=== DATA EXTRACT ===
--- START ---
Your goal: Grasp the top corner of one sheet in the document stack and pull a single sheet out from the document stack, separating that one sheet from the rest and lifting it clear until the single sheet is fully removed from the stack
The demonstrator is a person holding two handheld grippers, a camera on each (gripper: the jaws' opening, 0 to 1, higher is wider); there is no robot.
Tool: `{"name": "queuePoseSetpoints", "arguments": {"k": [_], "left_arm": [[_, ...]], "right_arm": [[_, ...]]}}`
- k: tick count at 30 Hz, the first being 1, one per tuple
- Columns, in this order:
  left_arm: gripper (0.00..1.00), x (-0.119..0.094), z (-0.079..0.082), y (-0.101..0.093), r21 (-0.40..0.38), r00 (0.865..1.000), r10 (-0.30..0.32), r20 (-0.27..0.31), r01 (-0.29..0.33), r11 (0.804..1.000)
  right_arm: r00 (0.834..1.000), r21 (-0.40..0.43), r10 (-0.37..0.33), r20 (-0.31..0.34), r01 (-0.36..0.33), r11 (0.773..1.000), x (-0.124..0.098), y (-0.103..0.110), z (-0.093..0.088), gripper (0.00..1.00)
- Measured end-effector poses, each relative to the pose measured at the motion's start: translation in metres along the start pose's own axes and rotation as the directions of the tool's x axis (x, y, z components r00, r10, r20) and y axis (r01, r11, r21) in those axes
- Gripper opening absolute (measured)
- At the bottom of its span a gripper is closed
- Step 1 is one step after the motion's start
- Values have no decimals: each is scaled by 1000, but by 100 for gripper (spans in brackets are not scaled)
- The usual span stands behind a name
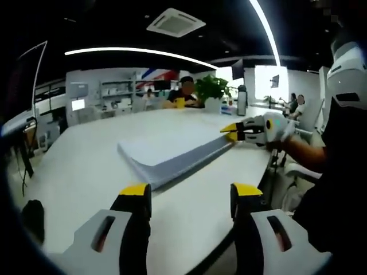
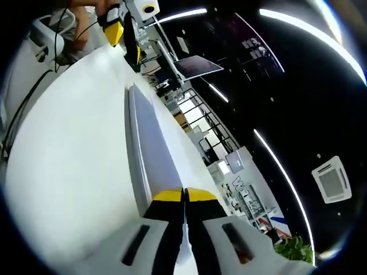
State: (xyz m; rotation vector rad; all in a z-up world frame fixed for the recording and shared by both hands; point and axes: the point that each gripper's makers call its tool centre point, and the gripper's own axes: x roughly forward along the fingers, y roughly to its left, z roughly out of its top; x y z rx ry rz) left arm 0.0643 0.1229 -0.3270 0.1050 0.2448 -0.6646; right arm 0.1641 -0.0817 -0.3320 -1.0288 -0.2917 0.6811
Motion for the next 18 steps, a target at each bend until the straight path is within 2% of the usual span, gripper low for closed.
{"name": "queuePoseSetpoints", "arguments": {"k": [4, 9, 12, 15, 18], "left_arm": [[56, 0, -6, -1, 8, 1000, -3, -19, 3, 1000], [55, 0, -10, -1, -1, 1000, -5, -25, 5, 1000], [54, -1, -5, 3, -12, 1000, 12, -1, -12, 1000], [54, -2, 1, 4, -13, 1000, 11, 13, -11, 1000], [54, -4, 5, 4, 4, 1000, 13, 11, -13, 1000]], "right_arm": [[1000, 5, 7, -10, -7, 1000, 0, 0, 1, 2], [1000, 88, 28, 1, -28, 996, -1, -3, 3, 2], [1000, 134, 22, -9, -21, 991, -2, -7, 2, 2], [1000, 264, 29, -11, -25, 964, -4, -12, 6, 2], [999, 373, 34, 7, -34, 927, -7, -17, 13, 2]]}}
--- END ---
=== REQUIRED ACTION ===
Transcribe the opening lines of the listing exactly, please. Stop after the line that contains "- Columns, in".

=== PROBLEM SOLUTION ===
Your goal: Grasp the top corner of one sheet in the document stack and pull a single sheet out from the document stack, separating that one sheet from the rest and lifting it clear until the single sheet is fully removed from the stack
The demonstrator is a person holding two handheld grippers, a camera on each (gripper: the jaws' opening, 0 to 1, higher is wider); there is no robot.
Tool: `{"name": "queuePoseSetpoints", "arguments": {"k": [_], "left_arm": [[_, ...]], "right_arm": [[_, ...]]}}`
- k: tick count at 30 Hz, the first being 1, one per tuple
- Columns, in this order:

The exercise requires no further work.